* [TASK TO COMPLETE] Write the listing out again word for word, skipping each picture.

BEGIN

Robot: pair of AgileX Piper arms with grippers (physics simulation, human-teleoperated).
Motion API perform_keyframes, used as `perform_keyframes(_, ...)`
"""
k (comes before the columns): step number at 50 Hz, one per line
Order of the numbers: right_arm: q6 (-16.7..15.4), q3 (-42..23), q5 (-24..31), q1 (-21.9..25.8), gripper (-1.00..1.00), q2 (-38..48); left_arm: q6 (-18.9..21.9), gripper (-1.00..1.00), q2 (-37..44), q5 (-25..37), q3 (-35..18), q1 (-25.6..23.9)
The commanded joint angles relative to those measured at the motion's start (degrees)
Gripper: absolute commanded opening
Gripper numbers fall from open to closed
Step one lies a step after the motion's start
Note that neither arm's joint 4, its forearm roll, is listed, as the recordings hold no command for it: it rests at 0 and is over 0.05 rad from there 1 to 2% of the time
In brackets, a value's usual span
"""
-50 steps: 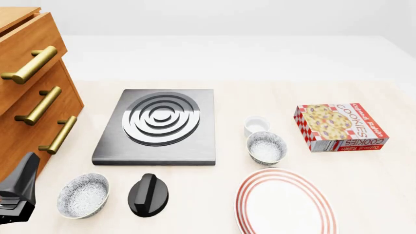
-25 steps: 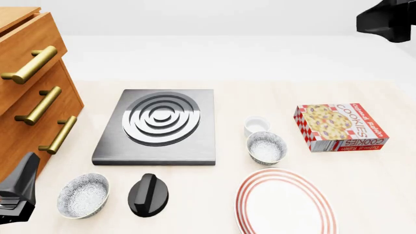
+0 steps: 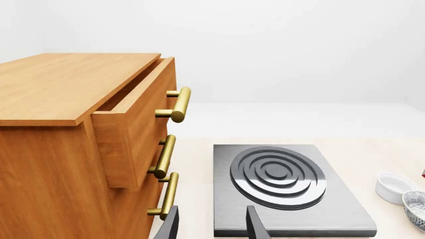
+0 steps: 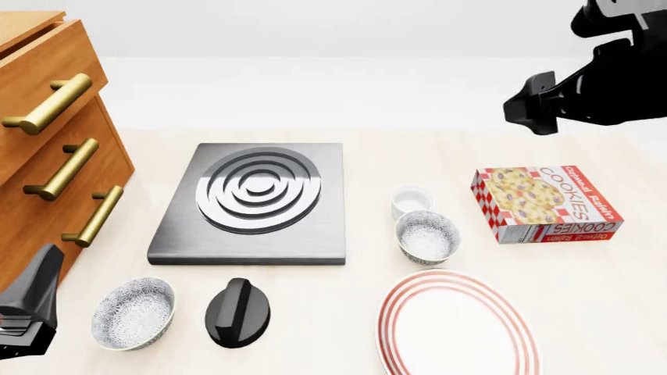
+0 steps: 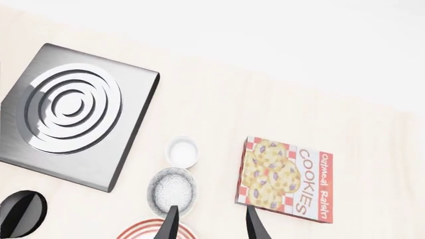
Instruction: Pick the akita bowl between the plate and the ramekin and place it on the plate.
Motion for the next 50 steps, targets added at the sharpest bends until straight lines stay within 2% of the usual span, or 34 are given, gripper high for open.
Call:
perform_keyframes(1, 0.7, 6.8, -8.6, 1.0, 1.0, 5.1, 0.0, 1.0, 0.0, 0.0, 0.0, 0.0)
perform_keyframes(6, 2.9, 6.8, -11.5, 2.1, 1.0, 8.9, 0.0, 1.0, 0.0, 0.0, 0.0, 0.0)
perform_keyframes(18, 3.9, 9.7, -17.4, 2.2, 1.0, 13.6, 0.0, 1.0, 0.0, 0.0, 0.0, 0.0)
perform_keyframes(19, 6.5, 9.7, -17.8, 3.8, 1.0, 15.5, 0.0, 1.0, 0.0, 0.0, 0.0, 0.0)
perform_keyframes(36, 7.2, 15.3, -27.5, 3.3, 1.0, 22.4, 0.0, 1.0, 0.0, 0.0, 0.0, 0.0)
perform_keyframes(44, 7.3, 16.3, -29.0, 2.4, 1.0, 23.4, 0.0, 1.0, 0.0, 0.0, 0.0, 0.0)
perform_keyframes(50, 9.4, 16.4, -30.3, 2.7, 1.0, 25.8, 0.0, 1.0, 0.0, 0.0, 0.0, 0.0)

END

* [WRITTEN ANSWER]
Robot: pair of AgileX Piper arms with grippers (physics simulation, human-teleoperated).
Motion API perform_keyframes, used as `perform_keyframes(_, ...)`
"""
k (comes before the columns): step number at 50 Hz, one per line
Order of the numbers: right_arm: q6 (-16.7..15.4), q3 (-42..23), q5 (-24..31), q1 (-21.9..25.8), gripper (-1.00..1.00), q2 (-38..48); left_arm: q6 (-18.9..21.9), gripper (-1.00..1.00), q2 (-37..44), q5 (-25..37), q3 (-35..18), q1 (-25.6..23.9)
The commanded joint angles relative to those measured at the motion's start (degrees)
Gripper: absolute commanded opening
Gripper numbers fall from open to closed
Step one lies a step after the motion's start
Note that neither arm's joint 4, its forearm roll, is listed, as the recordings hold no command for it: it rests at 0 and is over 0.05 rad from there 1 to 2% of the time
In brackets, a value's usual span
"""
-50 steps: 
-25 steps: 
+0 steps: 
+0 steps: 
+0 steps: 
Instruction: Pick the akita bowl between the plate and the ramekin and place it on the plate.
Motion for the next 50 steps, targets added at the sharpest bends until straight lines stay within 2% of the usual span, or 34 are given, gripper high for open.
Call:
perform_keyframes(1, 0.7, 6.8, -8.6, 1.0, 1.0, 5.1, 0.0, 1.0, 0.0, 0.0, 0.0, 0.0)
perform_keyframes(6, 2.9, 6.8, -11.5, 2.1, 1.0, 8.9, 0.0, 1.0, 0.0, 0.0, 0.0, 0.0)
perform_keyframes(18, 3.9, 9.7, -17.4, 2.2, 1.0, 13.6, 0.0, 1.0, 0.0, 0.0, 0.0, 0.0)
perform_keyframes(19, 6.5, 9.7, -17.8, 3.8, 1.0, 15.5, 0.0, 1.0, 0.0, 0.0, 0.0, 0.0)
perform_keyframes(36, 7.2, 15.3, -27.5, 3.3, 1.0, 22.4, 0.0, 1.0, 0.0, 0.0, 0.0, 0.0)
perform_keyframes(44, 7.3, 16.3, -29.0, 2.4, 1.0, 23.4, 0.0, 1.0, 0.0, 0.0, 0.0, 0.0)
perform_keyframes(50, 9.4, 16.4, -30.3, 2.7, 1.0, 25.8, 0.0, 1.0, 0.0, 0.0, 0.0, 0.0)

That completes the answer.